▸ TASK: Beginning with the line that contains "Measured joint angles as", restate each line below through the final one exactly, and exclude the pictures.

▸ INPUT DATA:
════════════════
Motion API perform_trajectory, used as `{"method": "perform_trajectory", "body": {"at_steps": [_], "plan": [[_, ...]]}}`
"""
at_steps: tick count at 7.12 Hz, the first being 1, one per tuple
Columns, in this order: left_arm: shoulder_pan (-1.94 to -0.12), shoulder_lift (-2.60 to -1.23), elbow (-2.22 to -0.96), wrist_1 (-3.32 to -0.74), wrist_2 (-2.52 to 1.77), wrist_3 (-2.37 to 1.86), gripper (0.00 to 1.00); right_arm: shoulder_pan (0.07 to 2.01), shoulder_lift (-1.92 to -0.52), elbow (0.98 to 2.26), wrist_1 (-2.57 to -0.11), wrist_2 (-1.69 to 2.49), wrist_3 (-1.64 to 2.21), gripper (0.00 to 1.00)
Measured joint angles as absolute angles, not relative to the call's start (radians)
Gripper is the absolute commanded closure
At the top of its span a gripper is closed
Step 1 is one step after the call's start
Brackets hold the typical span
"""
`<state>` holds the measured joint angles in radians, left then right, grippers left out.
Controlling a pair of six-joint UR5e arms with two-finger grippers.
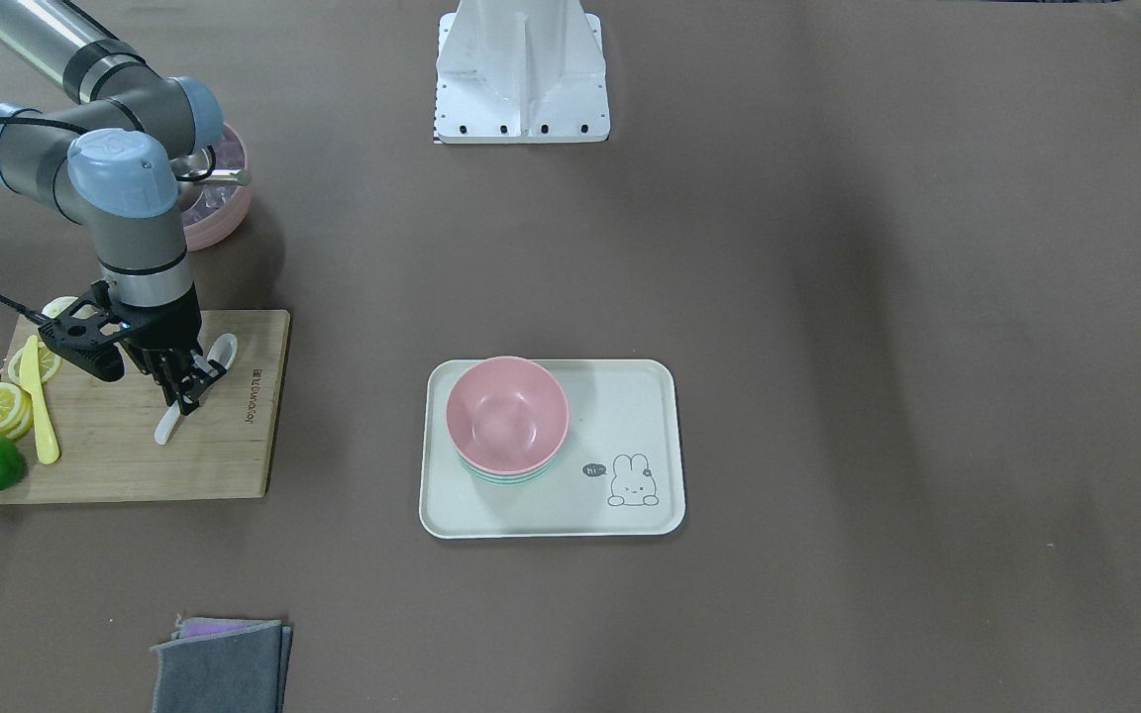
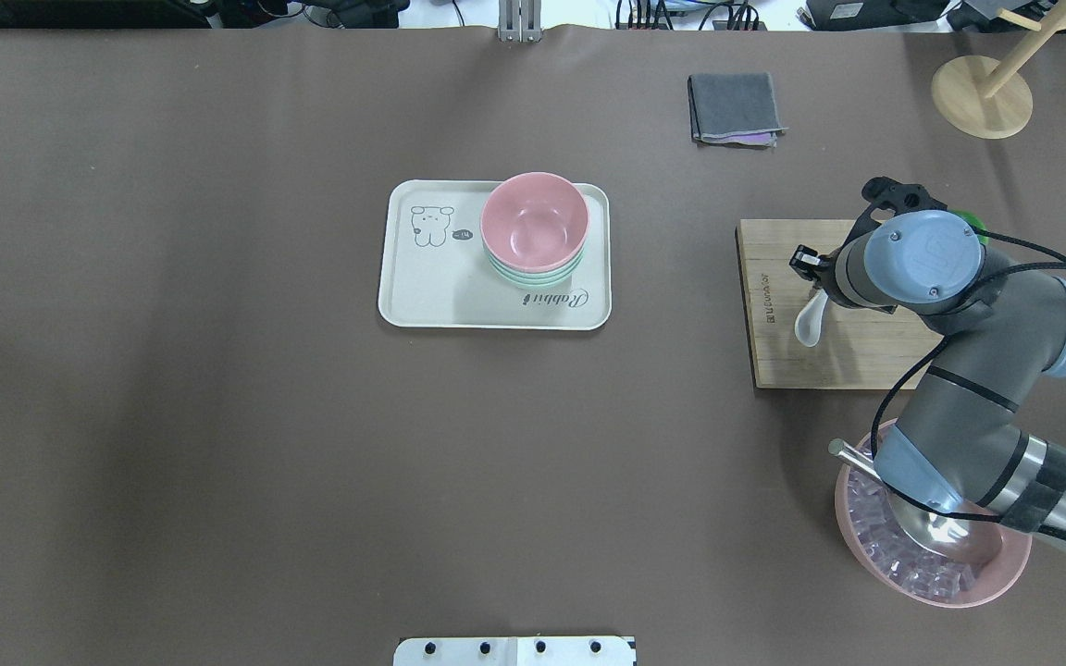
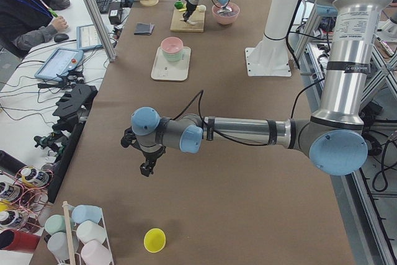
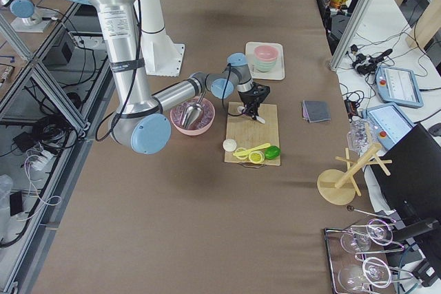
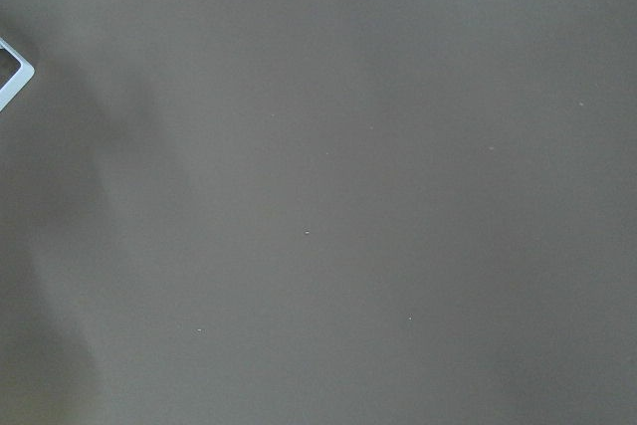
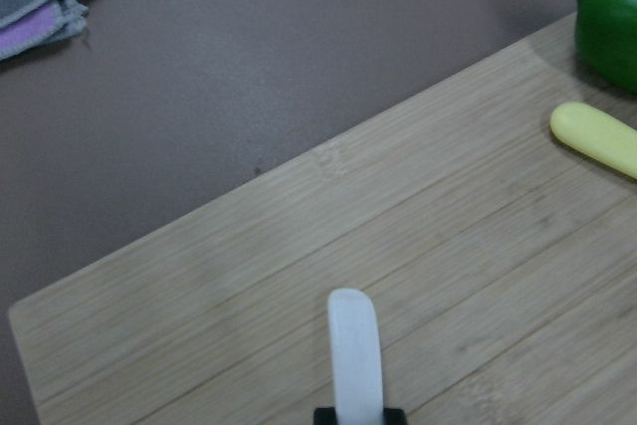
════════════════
▸ SOLUTION:
Measured joint angles as absolute angles, not relative to the call's start (radians)
Gripper is the absolute commanded closure
At the top of its span a gripper is closed
Step 1 is one step after the call's start
Brackets hold the typical span
"""
`<state>` holds the measured joint angles in radians, left then right, grippers left out.
Controlling a pair of six-joint UR5e arms with two-finger grippers.

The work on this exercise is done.